- Genre: Family drama; Comedy drama;
- Created by: Frederica
- Based on: Si Doel Anak Betawi by Aman Datuk Madjoindo
- Screenplay by: Rano Karno
- Directed by: Rano Karno
- Starring: Rano Karno; Cornelia Agatha; Maudy Koesnaedi; Aminah Cendrakasih; Mandra; Rey Bong; Zayyan Sakha;
- Theme music composer: Sjumandjaja
- Opening theme: "Si Doel Anak Betawi" by ME Voices
- Ending theme: "Si Doel Anak Betawi" by Armada
- Country of origin: Indonesia
- Original languages: Indonesian; Betawi;
- No. of seasons: 1
- No. of episodes: 16

Production
- Executive producers: Rano Karno; HB Naveen; Dallas Sinaga;
- Producer: Frederica
- Camera setup: Multi-camera
- Running time: 25-30 minutes
- Production companies: Falcon Pictures; Karnos Film;

Original release
- Network: RCTI
- Release: 27 December 2022 – 19 January 2023

Related
- Si Doel Anak Sekolahan; Si Doel Anak Gedongan; Si Doel Anak Pinggiran; Si Doel the Movie; Si Doel the Movie 2; Akhir Kisah Cinta Si Doel;

= Si Doel the Series =

Indonesian family drama television series

Si Doel the Series is an Indonesian television series produced by Falcon Pictures and Karnos Film which aired from 27 December 2022 to 19 January 2023 on RCTI. It based on the novel Si Doel Anak Betawi by Aman Datuk Madjoindo.

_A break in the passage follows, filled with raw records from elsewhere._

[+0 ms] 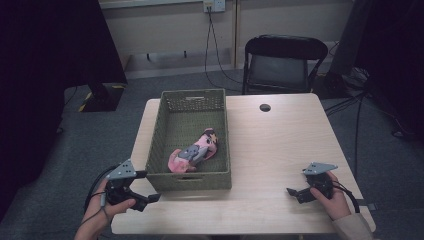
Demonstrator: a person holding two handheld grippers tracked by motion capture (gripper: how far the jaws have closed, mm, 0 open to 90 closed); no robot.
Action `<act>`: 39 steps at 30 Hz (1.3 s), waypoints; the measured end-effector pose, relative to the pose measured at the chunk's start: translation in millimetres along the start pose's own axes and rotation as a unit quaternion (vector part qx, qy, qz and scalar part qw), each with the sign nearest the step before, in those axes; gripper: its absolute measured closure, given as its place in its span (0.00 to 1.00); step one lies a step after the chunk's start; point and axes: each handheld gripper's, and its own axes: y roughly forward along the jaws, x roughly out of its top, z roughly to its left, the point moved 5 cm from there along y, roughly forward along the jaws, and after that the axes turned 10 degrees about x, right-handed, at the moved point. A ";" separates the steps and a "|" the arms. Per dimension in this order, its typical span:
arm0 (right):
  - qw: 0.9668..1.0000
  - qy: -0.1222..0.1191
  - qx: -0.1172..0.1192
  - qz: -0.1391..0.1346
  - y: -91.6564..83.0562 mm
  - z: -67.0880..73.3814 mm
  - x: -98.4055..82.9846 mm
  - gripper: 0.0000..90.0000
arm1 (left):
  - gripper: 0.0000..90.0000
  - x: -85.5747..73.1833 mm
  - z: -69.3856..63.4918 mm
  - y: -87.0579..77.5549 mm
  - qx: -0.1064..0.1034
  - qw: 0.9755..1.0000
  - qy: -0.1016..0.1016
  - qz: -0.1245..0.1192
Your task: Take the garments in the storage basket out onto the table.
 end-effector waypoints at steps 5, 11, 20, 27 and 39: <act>1.000 0.000 0.000 0.000 0.0 -0.1 0.0 0.00 | 0.04 10.0 1.7 2.2 0.001 1.000 -0.003 -0.002; 1.000 0.000 0.000 0.000 0.0 0.0 0.0 0.00 | 0.04 22.9 4.8 7.5 0.005 1.000 -0.003 -0.002; 1.000 0.000 0.000 0.000 0.0 0.0 0.0 0.00 | 0.04 42.5 10.9 15.5 0.011 1.000 -0.011 -0.014; 1.000 0.000 0.000 0.000 0.0 -0.1 0.0 0.00 | 0.04 53.2 15.1 24.7 0.017 1.000 -0.016 -0.017; 1.000 0.000 0.000 0.000 0.0 0.0 0.0 0.00 | 0.04 67.5 19.3 40.0 0.021 0.999 -0.022 -0.019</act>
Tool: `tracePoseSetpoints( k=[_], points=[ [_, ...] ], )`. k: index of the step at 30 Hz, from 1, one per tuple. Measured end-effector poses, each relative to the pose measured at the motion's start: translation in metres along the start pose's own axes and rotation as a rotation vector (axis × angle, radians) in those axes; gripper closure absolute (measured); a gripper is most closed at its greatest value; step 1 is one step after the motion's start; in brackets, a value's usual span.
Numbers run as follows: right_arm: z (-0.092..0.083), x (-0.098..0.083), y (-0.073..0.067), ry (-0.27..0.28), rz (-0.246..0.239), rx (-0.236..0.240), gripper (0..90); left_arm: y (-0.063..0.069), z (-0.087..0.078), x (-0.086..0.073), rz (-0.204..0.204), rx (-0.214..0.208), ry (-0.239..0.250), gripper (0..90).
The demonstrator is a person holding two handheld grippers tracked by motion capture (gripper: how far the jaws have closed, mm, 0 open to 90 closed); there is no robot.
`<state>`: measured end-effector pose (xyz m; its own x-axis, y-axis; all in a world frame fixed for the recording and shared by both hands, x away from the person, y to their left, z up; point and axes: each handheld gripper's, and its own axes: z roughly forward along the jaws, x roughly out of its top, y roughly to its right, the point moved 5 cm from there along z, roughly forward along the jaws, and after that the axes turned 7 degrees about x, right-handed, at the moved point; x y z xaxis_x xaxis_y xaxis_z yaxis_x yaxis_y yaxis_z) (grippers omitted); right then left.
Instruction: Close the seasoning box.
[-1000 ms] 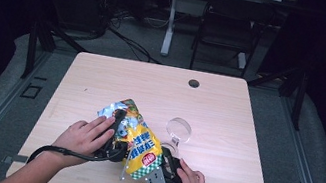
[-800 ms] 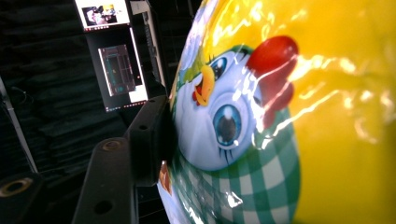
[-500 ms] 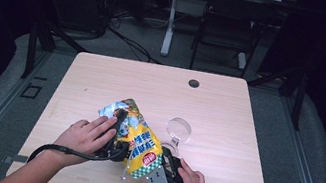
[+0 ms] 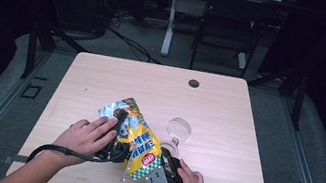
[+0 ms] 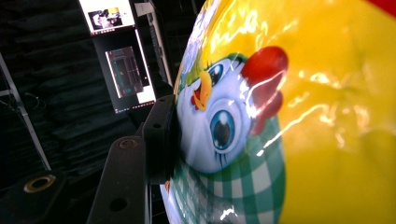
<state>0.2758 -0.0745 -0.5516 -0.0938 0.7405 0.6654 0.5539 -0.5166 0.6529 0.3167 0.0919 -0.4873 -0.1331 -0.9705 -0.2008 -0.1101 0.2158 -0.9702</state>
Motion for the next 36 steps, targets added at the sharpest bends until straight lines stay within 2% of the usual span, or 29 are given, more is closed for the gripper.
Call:
tracePoseSetpoints(
  k=[12,13,27,36],
  points=[
    [0.000,0.000,0.000,0.004,0.019,0.004,70.7,-0.004,0.000,0.001,0.023,0.001,0.002,55.3],
    [-0.001,0.000,0.001,0.007,0.023,0.004,70.7,-0.005,0.000,0.001,0.029,0.014,0.006,55.3],
    [-0.001,-0.002,0.003,0.015,0.060,0.010,70.7,-0.010,0.000,0.005,0.047,-0.005,0.001,55.6],
    [-0.001,-0.003,0.004,0.020,0.073,0.006,70.6,-0.012,0.000,0.007,0.058,-0.001,0.006,56.2]
  ],
)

The series stars Rano Karno, Cornelia Agatha and Maudy Koesnaedi.

This series also marked the final appearance of Aminah Tjendrakasih and Salman Alfarizi on TV. Aminah died in 2022, while Salman died in 2023.

== Plot ==
Doel and Zaenab are married and live together in Doel's house with Nyak, Mandra, Atun, and their son, Kartubi.

Doel and Sarah's son, Dul, has grown up and visits Doel at home. Furthermore, Sarah has reportedly returned to Indonesia. This has strained Doel and Zaenab's marriage.

Like his father, Dul also has a complicated love story with a woman named Tari.

== Cast ==
- Rano Karno as Doel
- Cornelia Agatha as Sarah
- Maudy Koesnaedi as Zaenab
- Mandra as Mandra
- Suti Karno as Atun
- Maryati Tohir as Munaroh
- Tonah as Ipah
- Ratih Dewi as Marini
- Rey Bong as Abdullah / Dul
- Mamat Alkatiri as Mamat
- Rinoa Senduk as Yalova
- Nabila Bintang as Tari
- Aqueena Djorghi as Amel
- Ahmad Zulhoir as Abi Kartubi
- Adam Jagwani as Hans
- Aminah Cendrakasih as Mak Nyak
- Salman Alfarizi as Ahong
- Zayyan Sakha as Rindra
- Indro as Indro
- Sabar bin Bokir as Sabar

== Production ==
=== Development ===
In January 2026, Rano Karno, the creator and producer of Si Doel, made the television series "Si Doel Anak Millenial" but it was stopped due to the COVID-19 pandemic. In December 2022, Rano Karno also said that the "Si Doel" series would be broadcast on overseas OTTs instead of Indonesian TV.

===Release===
Previously, this series was titled "Si Doel Anak Millenial," but it release on 27 December 2022, titled "Si Doel the Series".